• Work to be completed:
Nothing below is to be printed except the lines between the line holding "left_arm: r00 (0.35" and the line holding "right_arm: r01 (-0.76", inclusive, each exactly as it appears.

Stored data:
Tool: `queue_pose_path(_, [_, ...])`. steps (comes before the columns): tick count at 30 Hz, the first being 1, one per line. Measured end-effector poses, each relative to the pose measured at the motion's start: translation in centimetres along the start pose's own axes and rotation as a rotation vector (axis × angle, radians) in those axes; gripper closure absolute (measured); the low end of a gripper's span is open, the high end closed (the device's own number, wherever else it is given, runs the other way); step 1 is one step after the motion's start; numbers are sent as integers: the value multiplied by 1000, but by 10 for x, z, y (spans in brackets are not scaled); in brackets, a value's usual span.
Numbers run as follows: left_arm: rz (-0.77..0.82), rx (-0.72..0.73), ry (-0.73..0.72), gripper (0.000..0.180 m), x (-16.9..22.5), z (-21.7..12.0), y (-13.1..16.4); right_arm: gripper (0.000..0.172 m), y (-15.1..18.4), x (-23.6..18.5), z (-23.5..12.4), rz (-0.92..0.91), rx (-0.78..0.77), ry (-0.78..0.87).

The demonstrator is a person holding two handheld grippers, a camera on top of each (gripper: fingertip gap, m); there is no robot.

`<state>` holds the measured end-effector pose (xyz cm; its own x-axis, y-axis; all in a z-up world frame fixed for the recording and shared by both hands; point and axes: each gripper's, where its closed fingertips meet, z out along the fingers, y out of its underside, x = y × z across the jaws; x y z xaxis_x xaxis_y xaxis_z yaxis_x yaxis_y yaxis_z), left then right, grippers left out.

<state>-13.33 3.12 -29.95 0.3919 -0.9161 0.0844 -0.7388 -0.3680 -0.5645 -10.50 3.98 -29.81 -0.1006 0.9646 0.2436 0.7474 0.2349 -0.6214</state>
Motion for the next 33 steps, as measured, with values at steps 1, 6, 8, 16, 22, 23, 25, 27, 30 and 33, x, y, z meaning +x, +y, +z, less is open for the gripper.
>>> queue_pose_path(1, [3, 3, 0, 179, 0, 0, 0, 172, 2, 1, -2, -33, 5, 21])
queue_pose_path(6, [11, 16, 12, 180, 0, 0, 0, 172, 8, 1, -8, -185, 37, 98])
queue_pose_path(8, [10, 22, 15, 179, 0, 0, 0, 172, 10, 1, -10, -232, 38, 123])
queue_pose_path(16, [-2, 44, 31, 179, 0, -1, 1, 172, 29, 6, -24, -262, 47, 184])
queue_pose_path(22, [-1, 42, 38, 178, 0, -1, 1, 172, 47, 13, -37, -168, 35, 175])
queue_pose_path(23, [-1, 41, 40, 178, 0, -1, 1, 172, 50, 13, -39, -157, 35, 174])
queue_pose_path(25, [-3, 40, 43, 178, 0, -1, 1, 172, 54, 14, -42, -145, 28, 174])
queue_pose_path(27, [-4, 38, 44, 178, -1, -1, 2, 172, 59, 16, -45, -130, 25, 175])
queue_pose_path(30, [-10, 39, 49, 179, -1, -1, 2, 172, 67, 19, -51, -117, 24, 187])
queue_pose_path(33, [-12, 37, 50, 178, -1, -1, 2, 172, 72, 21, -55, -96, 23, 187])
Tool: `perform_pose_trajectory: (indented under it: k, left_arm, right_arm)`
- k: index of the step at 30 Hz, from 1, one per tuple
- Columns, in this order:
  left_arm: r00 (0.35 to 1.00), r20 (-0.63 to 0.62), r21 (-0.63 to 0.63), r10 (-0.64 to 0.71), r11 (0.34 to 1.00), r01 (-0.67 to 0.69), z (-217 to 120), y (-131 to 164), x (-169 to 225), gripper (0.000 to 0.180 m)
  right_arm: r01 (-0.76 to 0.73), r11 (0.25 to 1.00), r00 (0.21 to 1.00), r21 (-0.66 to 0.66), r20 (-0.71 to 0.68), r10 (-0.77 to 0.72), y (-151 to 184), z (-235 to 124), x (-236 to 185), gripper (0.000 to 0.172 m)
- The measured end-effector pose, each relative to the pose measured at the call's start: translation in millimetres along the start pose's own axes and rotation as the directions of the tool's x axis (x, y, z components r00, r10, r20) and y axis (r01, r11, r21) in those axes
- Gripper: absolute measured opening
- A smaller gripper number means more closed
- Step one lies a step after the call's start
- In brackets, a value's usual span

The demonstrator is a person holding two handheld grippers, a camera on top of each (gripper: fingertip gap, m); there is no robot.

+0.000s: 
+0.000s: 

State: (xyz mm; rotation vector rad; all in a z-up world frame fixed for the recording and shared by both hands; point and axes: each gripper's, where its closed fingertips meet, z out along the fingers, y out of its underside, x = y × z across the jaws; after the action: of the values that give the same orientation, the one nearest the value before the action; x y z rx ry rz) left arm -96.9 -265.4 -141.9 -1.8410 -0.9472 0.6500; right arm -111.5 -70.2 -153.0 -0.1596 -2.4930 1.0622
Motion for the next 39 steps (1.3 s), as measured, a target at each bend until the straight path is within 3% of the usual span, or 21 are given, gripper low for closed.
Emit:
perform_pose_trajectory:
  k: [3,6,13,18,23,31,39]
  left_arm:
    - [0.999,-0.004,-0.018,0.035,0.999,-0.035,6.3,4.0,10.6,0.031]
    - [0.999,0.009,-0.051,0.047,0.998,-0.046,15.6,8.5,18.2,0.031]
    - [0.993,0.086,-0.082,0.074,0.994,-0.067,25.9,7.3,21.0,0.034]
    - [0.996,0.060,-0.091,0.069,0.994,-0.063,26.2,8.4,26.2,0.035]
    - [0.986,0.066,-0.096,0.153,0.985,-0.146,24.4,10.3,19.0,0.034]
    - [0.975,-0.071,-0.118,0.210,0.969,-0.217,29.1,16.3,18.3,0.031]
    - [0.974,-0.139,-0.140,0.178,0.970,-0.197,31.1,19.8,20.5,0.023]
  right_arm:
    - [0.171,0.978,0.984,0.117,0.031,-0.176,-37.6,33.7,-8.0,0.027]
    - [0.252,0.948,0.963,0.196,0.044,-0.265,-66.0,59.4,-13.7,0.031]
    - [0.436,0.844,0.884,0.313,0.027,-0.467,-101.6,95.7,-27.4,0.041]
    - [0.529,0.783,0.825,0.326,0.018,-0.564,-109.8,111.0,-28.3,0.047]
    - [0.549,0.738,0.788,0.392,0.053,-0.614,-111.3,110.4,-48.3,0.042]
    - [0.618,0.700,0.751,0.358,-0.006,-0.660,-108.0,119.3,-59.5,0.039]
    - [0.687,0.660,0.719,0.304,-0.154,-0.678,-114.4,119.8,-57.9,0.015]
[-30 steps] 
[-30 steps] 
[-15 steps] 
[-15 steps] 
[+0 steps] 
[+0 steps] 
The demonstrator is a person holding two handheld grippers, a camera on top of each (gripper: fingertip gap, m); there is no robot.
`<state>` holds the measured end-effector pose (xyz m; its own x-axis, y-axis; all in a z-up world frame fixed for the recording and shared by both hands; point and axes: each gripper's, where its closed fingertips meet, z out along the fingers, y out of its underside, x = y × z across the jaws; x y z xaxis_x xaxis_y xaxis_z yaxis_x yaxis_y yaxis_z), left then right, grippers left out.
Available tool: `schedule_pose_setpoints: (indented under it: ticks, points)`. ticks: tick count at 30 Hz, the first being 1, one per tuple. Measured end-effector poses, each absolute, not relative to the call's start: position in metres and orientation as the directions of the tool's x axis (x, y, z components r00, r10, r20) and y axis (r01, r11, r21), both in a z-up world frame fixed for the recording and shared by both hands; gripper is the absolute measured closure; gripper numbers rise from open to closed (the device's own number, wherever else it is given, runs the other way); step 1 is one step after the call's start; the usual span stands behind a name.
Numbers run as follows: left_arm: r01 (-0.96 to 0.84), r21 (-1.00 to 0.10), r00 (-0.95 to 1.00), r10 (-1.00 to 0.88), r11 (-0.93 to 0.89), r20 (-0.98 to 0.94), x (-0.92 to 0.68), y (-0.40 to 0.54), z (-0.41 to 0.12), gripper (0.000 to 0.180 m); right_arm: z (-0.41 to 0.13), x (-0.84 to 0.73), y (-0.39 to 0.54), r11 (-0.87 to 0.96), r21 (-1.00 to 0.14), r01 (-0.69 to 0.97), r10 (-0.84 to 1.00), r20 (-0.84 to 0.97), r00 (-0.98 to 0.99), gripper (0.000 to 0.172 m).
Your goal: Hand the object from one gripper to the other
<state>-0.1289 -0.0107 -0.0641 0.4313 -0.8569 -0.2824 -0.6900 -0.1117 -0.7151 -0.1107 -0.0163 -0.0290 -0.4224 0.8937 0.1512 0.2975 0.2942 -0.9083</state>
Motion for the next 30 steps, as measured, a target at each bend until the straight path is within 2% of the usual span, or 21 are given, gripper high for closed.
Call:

• Finished task:
  left_arm: r00 (0.35 to 1.00), r20 (-0.63 to 0.62), r21 (-0.63 to 0.63), r10 (-0.64 to 0.71), r11 (0.34 to 1.00), r01 (-0.67 to 0.69), z (-217 to 120), y (-131 to 164), x (-169 to 225), gripper (0.000 to 0.180 m)
  right_arm: r01 (-0.76 to 0.73), r11 (0.25 to 1.00), r00 (0.21 to 1.00), r21 (-0.66 to 0.66), r20 (-0.71 to 0.68), r10 (-0.77 to 0.72), y (-151 to 184), z (-235 to 124), x (-236 to 185), gripper (0.000 to 0.172 m)

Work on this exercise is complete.